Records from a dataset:
···

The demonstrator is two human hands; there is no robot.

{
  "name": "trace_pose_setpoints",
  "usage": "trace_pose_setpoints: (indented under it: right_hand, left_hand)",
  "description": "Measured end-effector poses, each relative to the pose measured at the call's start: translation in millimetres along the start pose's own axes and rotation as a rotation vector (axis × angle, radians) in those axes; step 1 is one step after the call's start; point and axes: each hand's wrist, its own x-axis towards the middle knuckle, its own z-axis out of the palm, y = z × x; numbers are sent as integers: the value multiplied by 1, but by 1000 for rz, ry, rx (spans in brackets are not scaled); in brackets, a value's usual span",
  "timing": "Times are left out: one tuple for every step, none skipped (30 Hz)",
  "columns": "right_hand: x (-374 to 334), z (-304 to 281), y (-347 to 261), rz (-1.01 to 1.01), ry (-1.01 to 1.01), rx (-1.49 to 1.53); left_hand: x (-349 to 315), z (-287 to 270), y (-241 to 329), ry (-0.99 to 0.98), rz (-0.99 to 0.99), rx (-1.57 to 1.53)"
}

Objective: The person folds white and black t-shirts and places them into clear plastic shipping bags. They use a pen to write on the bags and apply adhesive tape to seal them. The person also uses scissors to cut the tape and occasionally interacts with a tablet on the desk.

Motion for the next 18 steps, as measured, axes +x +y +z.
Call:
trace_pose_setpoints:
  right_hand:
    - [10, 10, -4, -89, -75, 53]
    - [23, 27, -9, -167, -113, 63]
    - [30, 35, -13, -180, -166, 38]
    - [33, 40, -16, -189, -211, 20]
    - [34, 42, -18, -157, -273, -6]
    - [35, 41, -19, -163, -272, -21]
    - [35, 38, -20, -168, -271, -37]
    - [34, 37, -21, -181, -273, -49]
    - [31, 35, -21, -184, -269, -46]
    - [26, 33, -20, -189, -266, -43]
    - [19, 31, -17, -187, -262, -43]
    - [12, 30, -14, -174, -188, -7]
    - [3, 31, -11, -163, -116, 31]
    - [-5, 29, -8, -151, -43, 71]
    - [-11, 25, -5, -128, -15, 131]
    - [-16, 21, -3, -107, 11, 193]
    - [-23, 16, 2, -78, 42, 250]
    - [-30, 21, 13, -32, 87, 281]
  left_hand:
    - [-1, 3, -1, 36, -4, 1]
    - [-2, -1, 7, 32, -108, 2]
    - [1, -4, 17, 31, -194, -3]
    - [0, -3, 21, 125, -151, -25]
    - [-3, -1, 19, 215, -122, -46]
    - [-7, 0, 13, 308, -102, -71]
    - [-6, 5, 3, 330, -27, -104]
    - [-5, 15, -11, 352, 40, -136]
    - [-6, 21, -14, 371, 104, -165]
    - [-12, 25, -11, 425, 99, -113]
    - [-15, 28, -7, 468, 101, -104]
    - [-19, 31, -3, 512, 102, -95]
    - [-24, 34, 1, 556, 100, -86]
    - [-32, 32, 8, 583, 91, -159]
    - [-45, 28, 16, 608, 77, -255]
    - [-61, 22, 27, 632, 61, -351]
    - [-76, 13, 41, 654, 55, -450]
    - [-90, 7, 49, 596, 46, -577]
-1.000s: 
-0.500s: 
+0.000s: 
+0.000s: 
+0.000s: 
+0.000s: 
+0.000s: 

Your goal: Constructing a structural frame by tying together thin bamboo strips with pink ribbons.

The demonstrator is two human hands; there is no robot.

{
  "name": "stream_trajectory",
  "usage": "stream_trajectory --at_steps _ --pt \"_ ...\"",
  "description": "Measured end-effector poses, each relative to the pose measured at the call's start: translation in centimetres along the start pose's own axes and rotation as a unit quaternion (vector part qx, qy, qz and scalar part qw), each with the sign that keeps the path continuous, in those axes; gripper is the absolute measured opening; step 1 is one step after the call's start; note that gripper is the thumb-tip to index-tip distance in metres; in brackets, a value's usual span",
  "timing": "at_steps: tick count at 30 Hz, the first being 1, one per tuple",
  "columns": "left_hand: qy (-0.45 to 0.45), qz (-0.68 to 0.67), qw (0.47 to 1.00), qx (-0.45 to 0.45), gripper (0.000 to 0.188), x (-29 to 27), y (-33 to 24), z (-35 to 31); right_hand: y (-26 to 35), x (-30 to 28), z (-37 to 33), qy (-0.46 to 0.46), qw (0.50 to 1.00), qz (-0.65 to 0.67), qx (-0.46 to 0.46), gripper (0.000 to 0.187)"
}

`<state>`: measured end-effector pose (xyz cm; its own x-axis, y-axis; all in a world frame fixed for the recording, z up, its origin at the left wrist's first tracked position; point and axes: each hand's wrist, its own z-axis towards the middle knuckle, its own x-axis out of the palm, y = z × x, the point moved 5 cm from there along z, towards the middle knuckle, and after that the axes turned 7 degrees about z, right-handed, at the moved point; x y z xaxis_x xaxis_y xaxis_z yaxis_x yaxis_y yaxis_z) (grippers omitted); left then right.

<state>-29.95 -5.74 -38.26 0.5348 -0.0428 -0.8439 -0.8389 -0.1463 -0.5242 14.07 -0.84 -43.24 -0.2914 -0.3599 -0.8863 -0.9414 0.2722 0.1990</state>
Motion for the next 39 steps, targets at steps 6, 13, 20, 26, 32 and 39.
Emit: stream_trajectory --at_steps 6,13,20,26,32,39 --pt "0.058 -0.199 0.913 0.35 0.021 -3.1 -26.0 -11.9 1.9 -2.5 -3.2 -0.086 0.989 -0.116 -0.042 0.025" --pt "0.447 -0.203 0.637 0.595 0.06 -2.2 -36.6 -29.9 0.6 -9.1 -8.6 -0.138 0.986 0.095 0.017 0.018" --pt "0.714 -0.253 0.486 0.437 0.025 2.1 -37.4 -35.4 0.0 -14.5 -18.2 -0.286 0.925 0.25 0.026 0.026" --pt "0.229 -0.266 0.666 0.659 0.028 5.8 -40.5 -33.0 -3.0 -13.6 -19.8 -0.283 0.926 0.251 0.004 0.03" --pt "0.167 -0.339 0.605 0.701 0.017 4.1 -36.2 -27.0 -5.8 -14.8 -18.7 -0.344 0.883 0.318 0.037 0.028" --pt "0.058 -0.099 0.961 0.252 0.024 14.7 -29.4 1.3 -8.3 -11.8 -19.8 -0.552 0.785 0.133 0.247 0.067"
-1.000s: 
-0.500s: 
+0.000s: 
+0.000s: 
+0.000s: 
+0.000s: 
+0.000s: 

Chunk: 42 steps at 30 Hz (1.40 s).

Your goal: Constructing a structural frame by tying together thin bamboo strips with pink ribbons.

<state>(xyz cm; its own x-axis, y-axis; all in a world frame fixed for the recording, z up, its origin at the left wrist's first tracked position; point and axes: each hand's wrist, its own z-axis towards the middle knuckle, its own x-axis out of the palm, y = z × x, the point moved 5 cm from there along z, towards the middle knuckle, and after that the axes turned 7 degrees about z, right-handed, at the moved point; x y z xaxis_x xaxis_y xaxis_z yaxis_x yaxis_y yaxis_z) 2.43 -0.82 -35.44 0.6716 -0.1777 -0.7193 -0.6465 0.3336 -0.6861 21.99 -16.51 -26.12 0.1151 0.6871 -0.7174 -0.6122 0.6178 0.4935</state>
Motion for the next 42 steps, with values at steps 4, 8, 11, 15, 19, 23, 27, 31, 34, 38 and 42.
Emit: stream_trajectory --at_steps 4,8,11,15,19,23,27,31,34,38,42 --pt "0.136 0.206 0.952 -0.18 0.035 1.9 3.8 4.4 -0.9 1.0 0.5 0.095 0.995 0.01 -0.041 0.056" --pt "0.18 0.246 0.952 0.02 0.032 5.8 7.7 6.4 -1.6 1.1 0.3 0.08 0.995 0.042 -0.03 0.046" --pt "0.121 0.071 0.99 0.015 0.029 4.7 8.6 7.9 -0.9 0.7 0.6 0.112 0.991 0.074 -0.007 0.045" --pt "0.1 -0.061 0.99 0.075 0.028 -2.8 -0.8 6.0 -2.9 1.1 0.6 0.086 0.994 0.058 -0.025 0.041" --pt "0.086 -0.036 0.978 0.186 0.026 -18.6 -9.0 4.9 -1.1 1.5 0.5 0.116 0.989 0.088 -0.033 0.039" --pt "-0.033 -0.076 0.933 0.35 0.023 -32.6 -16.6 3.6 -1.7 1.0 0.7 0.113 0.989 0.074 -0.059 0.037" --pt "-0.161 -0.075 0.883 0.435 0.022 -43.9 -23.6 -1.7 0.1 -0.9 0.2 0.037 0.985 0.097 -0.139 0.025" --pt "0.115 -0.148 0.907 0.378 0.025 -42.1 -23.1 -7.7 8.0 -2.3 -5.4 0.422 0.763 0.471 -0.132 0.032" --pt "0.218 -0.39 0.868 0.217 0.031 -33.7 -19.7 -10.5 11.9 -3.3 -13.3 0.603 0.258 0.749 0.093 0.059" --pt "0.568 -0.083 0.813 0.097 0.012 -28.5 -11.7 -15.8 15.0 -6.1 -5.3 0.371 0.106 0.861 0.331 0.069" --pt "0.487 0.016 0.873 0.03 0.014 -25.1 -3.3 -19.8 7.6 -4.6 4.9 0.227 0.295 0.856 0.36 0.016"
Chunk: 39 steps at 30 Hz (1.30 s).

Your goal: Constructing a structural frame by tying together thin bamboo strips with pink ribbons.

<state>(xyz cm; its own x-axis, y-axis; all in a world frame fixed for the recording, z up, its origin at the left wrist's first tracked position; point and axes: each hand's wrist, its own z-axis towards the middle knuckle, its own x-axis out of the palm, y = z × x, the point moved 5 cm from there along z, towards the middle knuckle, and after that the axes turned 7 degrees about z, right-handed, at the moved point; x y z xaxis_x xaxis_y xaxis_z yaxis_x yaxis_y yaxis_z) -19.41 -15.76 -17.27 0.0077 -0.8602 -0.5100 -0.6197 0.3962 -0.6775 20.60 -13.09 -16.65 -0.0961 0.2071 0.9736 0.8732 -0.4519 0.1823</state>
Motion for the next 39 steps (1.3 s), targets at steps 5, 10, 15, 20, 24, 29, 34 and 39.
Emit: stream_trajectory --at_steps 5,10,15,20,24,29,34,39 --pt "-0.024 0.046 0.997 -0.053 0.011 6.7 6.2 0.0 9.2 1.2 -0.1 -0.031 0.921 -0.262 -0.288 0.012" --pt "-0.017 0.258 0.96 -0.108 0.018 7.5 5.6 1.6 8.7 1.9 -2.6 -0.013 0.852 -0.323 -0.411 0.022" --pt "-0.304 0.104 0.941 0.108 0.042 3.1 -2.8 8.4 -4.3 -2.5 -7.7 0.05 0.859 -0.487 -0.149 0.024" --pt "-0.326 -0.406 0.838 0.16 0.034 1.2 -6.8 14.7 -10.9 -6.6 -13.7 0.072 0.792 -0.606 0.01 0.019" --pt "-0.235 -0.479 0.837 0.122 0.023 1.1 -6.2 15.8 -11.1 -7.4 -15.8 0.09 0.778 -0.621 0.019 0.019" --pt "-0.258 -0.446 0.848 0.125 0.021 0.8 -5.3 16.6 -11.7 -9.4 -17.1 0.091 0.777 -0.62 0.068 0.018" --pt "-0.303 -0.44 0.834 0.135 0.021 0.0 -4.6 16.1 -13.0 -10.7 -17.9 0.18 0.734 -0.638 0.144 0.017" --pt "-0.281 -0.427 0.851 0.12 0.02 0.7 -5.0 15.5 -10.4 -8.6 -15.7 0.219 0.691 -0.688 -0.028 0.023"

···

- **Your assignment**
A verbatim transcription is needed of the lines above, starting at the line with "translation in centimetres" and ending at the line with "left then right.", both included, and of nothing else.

- **Solution to this task**
  "description": "Measured end-effector poses, each relative to the pose measured at the call's start: translation in centimetres along the start pose's own axes and rotation as a unit quaternion (vector part qx, qy, qz and scalar part qw), each with the sign that keeps the path continuous, in those axes; gripper is the absolute measured opening; step 1 is one step after the call's start; note that gripper is the thumb-tip to index-tip distance in metres; in brackets, a value's usual span",
  "timing": "at_steps: tick count at 30 Hz, the first being 1, one per tuple",
  "columns": "left_hand: qy (-0.45 to 0.45), qz (-0.68 to 0.67), qw (0.47 to 1.00), qx (-0.45 to 0.45), gripper (0.000 to 0.188), x (-29 to 27), y (-33 to 24), z (-35 to 31); right_hand: y (-26 to 35), x (-30 to 28), z (-37 to 33), qy (-0.46 to 0.46), qw (0.50 to 1.00), qz (-0.65 to 0.67), qx (-0.46 to 0.46), gripper (0.000 to 0.187)"
}

`<state>`: measured end-effector pose (xyz cm; its own x-axis, y-axis; all in a world frame fixed for the recording, z up, its origin at the left wrist's first tracked position; point and axes: each hand's wrist, its own z-axis towards the middle knuckle, its own x-axis out of the palm, y = z × x, the point moved 5 cm from there along z, towards the middle knuckle, and after that the axes turned 7 degrees about z, right-handed, at the moved point; x y z xaxis_x xaxis_y xaxis_z yaxis_x yaxis_y yaxis_z) (grippers omitted); left then right.

This completes the answer.